• Work item
Output only the lines below that start at the line containing "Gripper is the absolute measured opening" and end at the line containing "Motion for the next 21", with both ends kept.

• Input records
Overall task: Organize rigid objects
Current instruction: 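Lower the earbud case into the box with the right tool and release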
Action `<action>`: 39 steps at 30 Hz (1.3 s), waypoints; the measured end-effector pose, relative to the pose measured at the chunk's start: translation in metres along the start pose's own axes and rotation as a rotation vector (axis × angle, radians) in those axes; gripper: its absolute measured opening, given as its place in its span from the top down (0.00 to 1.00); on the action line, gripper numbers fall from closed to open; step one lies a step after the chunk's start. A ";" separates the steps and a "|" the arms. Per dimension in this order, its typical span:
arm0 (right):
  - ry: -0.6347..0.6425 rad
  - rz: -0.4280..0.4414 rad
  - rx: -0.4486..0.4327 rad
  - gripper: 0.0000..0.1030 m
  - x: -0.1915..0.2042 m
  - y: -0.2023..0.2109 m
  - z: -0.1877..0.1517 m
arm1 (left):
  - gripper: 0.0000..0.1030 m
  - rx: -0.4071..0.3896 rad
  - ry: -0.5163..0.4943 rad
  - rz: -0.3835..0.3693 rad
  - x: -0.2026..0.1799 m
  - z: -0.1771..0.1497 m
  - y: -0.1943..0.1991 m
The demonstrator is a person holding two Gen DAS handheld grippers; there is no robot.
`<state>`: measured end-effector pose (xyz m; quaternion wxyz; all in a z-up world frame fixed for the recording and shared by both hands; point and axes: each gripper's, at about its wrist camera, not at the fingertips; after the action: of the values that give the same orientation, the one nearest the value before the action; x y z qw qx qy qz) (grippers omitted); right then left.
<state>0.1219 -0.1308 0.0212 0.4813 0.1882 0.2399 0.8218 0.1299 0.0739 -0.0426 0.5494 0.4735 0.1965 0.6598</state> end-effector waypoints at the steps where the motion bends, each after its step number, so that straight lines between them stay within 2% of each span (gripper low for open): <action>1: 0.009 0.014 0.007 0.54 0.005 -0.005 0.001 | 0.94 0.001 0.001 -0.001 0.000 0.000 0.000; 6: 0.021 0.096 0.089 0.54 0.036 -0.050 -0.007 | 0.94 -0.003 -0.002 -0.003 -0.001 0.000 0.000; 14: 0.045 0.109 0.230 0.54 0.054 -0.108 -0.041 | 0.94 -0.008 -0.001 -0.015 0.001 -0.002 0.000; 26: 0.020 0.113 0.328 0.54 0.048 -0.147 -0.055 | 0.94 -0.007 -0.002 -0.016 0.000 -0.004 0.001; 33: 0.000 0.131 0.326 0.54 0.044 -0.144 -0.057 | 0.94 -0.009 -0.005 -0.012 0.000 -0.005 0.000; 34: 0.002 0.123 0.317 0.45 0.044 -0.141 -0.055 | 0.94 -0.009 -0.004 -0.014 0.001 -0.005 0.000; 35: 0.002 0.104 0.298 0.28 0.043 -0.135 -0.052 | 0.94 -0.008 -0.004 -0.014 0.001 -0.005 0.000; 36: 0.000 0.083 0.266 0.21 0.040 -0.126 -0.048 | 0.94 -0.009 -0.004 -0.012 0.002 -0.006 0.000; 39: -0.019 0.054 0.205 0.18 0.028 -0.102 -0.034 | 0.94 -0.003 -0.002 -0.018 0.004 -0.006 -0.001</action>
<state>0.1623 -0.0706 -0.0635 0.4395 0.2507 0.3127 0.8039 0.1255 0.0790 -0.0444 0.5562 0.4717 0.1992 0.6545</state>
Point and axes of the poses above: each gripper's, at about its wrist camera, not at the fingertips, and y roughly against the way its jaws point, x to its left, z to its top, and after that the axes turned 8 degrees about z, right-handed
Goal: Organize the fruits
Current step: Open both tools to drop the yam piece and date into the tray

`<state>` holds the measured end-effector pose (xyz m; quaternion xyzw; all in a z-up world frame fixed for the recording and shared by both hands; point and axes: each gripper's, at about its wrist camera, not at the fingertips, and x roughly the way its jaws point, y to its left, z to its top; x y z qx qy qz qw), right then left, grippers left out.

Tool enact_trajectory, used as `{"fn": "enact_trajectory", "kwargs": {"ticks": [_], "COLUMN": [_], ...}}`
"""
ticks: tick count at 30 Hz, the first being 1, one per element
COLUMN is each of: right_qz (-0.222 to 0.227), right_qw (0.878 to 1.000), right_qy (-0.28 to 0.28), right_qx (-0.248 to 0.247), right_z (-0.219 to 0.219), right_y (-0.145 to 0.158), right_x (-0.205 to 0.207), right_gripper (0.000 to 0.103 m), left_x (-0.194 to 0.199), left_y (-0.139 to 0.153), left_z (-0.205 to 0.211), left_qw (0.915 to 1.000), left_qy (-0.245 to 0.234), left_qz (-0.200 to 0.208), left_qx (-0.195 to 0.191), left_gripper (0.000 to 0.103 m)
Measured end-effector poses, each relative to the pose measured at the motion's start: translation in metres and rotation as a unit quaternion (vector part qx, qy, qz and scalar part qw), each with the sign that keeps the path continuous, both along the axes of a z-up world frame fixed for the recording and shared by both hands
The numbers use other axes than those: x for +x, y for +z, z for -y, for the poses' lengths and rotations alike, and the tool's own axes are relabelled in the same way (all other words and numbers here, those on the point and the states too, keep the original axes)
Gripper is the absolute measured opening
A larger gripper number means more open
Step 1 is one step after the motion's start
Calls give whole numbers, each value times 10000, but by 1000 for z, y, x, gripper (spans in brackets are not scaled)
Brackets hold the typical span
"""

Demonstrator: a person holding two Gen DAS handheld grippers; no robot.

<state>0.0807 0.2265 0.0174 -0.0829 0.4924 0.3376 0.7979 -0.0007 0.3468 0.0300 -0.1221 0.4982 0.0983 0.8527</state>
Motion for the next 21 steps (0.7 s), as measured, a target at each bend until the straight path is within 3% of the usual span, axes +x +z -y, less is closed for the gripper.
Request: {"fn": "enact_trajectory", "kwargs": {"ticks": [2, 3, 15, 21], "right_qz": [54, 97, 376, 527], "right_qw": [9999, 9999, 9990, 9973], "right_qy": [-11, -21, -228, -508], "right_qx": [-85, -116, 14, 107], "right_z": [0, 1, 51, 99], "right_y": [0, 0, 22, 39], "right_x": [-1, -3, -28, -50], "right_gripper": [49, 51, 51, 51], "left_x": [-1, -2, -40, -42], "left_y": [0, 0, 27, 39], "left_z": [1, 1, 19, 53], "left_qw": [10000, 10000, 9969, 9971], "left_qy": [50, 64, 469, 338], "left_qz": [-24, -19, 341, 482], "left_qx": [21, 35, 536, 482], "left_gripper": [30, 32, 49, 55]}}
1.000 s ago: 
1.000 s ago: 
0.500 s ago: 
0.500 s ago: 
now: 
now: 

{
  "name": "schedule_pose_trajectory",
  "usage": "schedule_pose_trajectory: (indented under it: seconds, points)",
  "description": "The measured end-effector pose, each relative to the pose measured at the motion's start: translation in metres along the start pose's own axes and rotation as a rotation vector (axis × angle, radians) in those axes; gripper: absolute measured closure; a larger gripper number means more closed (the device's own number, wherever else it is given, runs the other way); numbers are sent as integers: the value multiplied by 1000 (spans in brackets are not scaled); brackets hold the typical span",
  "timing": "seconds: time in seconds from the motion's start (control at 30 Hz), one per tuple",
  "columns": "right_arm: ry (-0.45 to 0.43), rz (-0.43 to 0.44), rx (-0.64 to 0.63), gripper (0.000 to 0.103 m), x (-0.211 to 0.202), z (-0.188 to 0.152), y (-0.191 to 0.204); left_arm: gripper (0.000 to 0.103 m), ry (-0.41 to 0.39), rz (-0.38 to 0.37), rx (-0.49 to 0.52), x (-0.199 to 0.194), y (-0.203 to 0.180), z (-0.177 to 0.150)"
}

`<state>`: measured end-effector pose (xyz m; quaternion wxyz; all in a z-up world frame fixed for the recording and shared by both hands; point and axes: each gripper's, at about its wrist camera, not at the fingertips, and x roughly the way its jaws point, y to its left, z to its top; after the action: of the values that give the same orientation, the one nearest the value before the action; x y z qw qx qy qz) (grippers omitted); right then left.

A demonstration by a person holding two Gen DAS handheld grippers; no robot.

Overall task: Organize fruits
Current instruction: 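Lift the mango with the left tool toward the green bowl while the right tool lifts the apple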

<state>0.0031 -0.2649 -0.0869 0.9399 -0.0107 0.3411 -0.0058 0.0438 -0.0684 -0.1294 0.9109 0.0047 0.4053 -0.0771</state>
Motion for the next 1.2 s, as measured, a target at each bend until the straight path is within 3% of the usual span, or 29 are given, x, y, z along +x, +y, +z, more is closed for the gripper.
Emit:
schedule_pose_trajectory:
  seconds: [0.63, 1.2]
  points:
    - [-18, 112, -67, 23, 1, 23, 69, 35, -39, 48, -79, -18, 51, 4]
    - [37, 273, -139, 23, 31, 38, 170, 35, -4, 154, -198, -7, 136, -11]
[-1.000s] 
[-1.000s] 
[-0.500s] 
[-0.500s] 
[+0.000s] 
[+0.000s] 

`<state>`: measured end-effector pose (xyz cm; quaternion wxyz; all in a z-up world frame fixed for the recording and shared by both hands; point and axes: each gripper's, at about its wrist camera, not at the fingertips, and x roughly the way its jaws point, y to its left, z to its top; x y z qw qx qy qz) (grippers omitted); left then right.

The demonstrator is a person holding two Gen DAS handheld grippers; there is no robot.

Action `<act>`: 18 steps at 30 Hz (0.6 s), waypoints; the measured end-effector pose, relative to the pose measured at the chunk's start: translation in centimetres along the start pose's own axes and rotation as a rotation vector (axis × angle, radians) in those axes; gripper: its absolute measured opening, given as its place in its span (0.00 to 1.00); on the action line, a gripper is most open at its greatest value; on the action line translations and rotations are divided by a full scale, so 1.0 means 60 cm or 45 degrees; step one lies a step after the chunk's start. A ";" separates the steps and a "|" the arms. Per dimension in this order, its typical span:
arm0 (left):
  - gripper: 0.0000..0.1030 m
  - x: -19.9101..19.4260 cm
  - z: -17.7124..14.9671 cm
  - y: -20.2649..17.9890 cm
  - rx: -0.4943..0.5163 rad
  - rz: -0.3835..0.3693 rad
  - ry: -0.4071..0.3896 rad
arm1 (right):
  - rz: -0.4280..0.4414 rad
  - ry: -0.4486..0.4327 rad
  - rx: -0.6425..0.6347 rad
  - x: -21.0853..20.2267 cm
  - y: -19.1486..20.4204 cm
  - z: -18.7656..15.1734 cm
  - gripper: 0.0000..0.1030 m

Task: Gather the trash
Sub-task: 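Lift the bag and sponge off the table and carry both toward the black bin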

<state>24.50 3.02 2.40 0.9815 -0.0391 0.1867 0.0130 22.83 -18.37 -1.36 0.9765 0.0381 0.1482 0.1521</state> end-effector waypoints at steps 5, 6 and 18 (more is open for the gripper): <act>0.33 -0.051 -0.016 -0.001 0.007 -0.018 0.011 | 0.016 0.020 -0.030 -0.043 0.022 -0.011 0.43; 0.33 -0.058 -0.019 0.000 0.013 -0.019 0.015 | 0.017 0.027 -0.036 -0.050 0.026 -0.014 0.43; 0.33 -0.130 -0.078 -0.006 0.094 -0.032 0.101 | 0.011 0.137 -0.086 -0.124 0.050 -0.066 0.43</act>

• Solution for this problem
Gripper is the absolute measured opening
A larger gripper number means more open
Step 1 is one step after the motion's start
Calls give whole numbers, each value times 10000, but by 1000 for z, y, x, gripper (spans in brackets are not scaled)
Brackets hold the typical span
"""

Demonstrator: a person holding two Gen DAS handheld grippers; no robot.

<state>0.0807 0.2265 0.0174 -0.0829 0.4924 0.3376 0.7979 -0.0007 0.3468 0.0300 -0.1221 0.4982 0.0983 0.8527</state>
Motion for the next 21 steps (0.7 s), as measured, a target at each bend until the straight path is within 3% of the usual span, axes +x +z -y, less is closed for the gripper.

That completes the answer to this exercise.